Paulo Barros deixa a Mocidade após amargar 7º lugar no Carnaval deste ano

Carnavalesco teve uma reunião com o patrono da escola de samba nesta terça-feira

Por O Dia

Rio - O Carnaval de 2015 já acabou, mas a ressaca ainda não. A relação entre o carnavalesco Paulo Barros e o bicheiro Rogério de Andrade, patrono da Mocidade Independente de Padre Miguel, chegou ao fim ontem à tarde. Numa reunião com a diretoria da escola, Barros comunicou que não renovaria seu contrato, pegando todos de surpresa.

Em nota publicada pelo site Sambarazzo, o carnavalesco anunciou seu desligamento de forma breve e sem entrar em polêmica, preferindo agradecer a Rogério Andrade pela oportunidade de ter trabalhado na escola de Padre Miguel. Apesar de badalado, o “casamento” de Paulo Barros e a Verde e Branca da Zona Oeste durou apenas um ano, sem sucesso, uma vez que a escola não conseguiu sequer uma vaga no Desfile das Campeãs no Carnaval 2015.

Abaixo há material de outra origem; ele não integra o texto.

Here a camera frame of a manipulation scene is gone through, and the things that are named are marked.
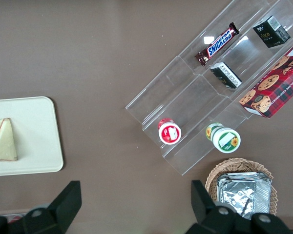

Paulo Barros deixa a MocidadeAgência O Dia

“Guardarei na minha memória todos os momentos únicos que vivenciei nesta fantástica escola. Da minha calorosa e sensacional recepção em todas as vezes que pisei na quadra até o momento de cruzar a linha final do desfile na Marquês de Sapucaí. Vivi momentos inesquecíveis, tamanha energia da comunidade”, disse Barros.

Rogério Andrade também preferiu se pronunciar por meio de nota, lamentando a decisão de Paulo Barros. Mas aproveitou para cutucá-lo, lembrando que apostou todas as fichas no artista, mesmo contra a sua vontade.

“A agremiação acreditou em todas as ideias do artista, inclusive as que influenciavam diretamente em outros quesitos. Mesmo não vendo a imensa expectativa ser correspondida à altura em alguns pontos do desfile, pretendíamos apostar na continuidade e na maior adaptação do artista à Mocidade Independente de Padre Miguel”, disse, em nota.

Barros estava de olho nas concorrentes

Apesar das declarações de parte a parte, após o Carnaval, sinalizando a permanência de Barros em Padre Miguel, nos bastidores sabia-se que sua permanência era difícil.

Rogério de Andrade e o carnavalesco, ambos com temperamento explosivo, nunca se bicaram. Tanto que, mesmo antes dos desfiles deste ano, Paulo Barros já havia iniciado negociações com outras escolas, como a Grande Rio.